=== Records for the exercise ===

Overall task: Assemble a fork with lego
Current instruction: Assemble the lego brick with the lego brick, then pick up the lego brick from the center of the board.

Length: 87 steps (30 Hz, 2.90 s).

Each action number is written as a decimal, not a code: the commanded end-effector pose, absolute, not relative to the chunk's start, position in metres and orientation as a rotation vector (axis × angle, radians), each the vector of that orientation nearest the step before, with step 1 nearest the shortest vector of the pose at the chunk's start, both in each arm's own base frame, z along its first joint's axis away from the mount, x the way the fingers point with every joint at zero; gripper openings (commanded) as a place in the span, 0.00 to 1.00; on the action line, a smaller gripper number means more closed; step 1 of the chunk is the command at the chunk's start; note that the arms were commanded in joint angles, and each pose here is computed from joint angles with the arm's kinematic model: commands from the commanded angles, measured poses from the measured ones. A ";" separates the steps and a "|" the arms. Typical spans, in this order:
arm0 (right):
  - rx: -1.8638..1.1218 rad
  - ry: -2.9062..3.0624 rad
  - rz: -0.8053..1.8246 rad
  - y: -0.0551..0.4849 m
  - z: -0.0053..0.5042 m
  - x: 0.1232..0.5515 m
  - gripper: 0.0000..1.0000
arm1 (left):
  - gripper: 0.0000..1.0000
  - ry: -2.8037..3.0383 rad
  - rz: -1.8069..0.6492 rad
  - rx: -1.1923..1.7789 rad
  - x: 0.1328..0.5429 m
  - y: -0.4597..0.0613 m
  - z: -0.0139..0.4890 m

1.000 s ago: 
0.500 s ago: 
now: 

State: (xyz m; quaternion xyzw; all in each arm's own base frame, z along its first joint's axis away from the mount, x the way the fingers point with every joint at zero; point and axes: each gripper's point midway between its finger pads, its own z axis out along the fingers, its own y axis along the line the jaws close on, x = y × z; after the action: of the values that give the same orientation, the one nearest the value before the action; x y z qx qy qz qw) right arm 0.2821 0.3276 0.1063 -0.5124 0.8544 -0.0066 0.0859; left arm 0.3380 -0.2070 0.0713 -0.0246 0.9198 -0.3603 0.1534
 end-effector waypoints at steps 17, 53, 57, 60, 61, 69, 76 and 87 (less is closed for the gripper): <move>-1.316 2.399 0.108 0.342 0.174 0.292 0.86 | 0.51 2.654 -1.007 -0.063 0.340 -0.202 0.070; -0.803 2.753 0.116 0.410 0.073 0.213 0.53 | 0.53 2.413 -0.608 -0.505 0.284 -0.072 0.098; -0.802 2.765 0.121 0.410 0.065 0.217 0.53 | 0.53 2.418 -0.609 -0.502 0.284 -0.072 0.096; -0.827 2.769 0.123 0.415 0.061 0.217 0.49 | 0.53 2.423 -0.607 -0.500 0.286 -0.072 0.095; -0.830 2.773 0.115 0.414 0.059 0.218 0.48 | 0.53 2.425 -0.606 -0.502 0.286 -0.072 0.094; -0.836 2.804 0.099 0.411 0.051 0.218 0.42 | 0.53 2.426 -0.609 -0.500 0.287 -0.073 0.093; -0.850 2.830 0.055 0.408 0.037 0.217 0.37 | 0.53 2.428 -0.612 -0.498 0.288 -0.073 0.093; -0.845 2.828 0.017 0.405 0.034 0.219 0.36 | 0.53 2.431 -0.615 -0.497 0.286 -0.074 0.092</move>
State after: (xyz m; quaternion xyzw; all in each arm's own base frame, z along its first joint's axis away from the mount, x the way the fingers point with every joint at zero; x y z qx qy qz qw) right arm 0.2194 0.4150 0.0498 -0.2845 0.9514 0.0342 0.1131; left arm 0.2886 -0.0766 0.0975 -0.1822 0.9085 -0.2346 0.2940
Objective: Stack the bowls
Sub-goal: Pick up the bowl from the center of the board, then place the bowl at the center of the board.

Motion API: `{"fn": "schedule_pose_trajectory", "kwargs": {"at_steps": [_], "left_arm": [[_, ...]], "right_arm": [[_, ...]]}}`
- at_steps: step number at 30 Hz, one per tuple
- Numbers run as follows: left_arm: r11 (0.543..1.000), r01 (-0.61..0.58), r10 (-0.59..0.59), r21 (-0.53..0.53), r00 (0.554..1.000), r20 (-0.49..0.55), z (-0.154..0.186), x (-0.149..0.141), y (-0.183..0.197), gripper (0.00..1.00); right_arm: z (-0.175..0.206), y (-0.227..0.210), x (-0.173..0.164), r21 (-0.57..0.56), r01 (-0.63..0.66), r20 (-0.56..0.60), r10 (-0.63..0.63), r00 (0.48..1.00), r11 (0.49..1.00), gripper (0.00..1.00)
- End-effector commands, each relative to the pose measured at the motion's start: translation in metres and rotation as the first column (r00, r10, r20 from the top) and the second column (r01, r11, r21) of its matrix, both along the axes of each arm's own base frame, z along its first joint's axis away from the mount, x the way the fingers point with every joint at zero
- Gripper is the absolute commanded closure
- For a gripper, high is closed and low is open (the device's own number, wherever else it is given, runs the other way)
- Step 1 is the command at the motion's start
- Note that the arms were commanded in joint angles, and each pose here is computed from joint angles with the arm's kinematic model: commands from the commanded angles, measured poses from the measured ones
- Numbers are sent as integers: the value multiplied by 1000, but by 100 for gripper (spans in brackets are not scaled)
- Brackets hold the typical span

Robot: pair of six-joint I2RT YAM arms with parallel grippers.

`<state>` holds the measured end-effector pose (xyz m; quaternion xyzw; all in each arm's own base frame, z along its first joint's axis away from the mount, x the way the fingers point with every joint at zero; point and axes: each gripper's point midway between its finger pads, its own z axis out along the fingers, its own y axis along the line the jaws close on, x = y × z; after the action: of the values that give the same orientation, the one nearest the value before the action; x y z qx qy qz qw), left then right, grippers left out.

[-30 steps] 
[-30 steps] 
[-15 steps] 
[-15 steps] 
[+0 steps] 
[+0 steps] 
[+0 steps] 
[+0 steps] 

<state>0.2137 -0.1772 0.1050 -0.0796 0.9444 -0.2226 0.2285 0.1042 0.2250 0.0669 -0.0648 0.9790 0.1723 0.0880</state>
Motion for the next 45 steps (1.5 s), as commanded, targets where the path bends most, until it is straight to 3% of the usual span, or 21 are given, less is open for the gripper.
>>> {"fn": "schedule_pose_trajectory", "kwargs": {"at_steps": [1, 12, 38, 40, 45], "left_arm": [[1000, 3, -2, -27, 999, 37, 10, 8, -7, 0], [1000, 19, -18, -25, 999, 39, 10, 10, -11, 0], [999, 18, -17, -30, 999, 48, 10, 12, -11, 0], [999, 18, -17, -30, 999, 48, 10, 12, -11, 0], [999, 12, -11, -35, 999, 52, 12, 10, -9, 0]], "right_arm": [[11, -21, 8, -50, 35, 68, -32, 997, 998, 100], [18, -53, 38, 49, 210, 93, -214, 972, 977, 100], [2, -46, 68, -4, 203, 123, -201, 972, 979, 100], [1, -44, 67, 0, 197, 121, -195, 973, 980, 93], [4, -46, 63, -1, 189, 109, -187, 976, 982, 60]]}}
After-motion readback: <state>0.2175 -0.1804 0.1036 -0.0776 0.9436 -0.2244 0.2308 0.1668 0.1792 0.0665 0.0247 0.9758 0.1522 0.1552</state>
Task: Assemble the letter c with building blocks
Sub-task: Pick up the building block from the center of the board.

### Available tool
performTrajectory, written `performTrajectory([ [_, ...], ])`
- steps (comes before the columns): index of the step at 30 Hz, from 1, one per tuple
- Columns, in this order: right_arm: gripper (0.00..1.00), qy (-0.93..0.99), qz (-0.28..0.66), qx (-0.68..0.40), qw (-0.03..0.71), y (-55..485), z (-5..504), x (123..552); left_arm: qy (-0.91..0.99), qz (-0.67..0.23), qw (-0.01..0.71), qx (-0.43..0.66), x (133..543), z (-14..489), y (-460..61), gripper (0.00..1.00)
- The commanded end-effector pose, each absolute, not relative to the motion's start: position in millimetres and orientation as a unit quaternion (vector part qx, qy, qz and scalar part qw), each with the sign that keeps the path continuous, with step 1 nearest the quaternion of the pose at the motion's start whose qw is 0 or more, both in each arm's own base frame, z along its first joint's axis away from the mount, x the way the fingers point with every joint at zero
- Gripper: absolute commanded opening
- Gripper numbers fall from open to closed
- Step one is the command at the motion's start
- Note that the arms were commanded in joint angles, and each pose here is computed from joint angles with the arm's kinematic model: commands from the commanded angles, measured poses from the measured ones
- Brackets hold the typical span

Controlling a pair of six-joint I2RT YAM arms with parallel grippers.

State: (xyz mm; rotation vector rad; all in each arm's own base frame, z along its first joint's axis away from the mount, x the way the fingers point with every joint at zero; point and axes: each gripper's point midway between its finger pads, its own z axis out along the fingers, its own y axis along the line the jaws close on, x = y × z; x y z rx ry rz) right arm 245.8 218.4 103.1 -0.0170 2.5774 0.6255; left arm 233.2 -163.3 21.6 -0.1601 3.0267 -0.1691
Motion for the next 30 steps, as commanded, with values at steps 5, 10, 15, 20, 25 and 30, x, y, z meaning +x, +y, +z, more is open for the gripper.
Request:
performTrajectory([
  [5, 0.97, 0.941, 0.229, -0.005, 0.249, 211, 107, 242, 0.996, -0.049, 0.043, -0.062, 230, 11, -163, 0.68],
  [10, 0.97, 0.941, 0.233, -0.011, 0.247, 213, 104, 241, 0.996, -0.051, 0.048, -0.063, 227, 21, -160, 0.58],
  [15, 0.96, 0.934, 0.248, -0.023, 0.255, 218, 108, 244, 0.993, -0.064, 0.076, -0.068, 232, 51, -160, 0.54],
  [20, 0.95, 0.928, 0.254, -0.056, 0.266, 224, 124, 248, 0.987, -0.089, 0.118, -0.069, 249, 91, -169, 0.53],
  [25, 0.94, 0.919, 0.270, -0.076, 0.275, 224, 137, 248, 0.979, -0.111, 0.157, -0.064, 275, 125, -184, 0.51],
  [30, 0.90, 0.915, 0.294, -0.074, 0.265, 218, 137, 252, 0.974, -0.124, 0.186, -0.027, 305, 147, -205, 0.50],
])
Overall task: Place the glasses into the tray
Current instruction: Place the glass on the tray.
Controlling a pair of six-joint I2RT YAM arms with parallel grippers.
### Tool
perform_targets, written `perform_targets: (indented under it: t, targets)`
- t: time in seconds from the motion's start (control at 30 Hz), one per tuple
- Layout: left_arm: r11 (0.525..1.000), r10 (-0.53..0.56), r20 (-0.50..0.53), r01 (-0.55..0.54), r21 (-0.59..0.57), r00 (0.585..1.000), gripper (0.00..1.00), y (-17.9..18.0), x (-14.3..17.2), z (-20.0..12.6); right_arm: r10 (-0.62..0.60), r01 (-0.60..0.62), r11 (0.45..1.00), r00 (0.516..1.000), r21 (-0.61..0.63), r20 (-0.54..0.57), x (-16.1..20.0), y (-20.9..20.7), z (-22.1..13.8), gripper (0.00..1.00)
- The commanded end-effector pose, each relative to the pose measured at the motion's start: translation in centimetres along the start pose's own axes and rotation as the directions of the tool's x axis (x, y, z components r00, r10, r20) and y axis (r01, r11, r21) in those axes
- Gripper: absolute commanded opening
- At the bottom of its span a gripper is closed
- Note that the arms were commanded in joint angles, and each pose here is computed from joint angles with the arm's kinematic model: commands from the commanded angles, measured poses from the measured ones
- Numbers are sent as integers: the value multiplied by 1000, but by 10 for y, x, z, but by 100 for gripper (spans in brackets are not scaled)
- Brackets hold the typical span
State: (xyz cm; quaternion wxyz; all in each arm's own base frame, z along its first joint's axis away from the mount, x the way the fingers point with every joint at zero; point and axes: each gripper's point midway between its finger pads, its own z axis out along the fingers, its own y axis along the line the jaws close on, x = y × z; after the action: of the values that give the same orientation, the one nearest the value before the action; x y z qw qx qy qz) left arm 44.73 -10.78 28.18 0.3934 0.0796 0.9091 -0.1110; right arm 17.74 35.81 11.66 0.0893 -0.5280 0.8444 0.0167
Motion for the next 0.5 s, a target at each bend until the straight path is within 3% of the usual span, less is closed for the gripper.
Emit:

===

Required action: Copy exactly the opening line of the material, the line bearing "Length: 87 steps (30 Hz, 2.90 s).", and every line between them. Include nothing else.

Task result:
Overall task: Assemble a fork with lego
Current instruction: Assemble the lego brick with the lego brick, then pick up the lego brick from the center of the board.

Length: 87 steps (30 Hz, 2.90 s).

Nothing further is required for this answer.